OP, you are right about moving to global teams. The idea was that projects would continue to advance 24 hours a day but in reality it added a 2 day delay every time you needed information from someone half way around the world or you had to work ridiculously long hours. No matter how many late night meetings you took you still had to be in the office from 8-5 as a minimum. Intel was fun to work at until around 2012. I left almost 4 years ago and retired. I come back and read this site when I hear big news about Intel like today. Reading the posts and comments makes me feel bad for the current employees.

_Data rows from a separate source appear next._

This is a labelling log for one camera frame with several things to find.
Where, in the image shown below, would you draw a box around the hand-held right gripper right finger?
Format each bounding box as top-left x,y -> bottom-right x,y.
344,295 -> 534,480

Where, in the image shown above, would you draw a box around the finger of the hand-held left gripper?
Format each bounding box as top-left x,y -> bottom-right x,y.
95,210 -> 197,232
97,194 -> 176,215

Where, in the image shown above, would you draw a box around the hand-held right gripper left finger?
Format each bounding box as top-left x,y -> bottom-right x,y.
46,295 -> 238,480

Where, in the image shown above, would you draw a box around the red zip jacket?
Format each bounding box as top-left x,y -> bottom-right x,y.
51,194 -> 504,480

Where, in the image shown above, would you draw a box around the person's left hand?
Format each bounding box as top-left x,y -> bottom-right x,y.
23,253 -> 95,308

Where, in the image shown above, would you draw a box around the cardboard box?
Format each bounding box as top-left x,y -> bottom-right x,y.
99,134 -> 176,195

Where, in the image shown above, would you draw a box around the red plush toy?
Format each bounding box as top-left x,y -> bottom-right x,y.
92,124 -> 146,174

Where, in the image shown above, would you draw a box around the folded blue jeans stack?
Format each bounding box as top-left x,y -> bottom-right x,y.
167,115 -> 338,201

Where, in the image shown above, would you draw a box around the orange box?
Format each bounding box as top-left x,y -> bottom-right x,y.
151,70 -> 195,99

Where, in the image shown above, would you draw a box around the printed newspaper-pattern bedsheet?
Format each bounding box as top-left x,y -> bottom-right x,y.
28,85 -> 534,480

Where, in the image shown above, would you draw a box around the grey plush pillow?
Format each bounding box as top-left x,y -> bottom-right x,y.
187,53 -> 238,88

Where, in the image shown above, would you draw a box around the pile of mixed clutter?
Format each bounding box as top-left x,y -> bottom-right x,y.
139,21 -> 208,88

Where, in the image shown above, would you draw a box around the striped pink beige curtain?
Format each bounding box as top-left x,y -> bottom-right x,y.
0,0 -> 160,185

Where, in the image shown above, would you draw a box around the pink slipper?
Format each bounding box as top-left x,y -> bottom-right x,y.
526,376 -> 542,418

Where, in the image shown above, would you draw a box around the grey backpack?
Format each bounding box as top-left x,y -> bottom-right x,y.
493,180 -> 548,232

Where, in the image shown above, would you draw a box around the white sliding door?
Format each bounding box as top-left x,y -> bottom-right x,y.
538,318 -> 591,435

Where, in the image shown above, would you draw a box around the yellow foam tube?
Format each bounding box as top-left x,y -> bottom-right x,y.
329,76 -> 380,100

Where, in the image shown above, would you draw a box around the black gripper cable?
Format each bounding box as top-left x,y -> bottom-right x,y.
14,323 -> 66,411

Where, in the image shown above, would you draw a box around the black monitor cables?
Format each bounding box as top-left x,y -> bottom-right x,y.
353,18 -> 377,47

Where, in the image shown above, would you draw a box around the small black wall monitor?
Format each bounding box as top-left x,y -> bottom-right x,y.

Exactly! Intel's culture is messed up and toxic. Used to be "only the paranoid survive," now it's "only the sneaky survive."
Great post! Most IC's also brown nosed or buddy buddied as much as possible to the manager for focal review purposes, since that was all the managers did along with the powerpoints created to defend their headcount. I always laugh at the issues they have faced...so many at Intel thought they were kings and better than other so many tech companies, just living off the success they had up to 2000 and always thinking they would come back as a growth company and on Wall Street as well.